* [Recorded information]
◇ ◇ ◇ ◇ ◇
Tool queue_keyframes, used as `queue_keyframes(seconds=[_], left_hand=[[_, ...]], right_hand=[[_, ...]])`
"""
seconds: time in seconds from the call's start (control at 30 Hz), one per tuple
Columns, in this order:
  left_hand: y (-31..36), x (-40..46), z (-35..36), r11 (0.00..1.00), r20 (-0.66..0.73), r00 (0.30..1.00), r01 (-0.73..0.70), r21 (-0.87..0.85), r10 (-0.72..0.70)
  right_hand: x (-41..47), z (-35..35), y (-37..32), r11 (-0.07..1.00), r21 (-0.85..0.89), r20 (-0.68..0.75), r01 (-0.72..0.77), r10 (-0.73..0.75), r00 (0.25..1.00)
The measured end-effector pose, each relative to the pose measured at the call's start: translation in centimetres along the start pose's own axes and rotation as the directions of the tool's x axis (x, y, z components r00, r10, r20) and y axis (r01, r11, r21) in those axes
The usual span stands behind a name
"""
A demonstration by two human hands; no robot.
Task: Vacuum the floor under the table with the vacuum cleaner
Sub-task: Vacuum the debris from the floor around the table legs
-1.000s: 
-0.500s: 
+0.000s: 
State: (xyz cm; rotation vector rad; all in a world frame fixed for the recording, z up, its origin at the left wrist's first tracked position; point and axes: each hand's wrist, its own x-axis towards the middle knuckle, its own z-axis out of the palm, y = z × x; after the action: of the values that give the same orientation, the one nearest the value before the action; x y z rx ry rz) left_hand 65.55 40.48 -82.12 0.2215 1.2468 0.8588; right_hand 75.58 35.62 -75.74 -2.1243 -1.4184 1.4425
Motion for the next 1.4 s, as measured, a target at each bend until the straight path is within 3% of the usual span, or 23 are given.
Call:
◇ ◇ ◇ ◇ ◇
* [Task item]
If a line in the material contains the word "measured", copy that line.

* [Output for this task]
The measured end-effector pose, each relative to the pose measured at the call's start: translation in centimetres along the start pose's own axes and rotation as the directions of the tool's x axis (x, y, z components r00, r10, r20) and y axis (r01, r11, r21) in those axes
Motion for the next 1.4 s, as measured, a target at each bend until the straight path is within 3% of the usual span, or 23 are given.

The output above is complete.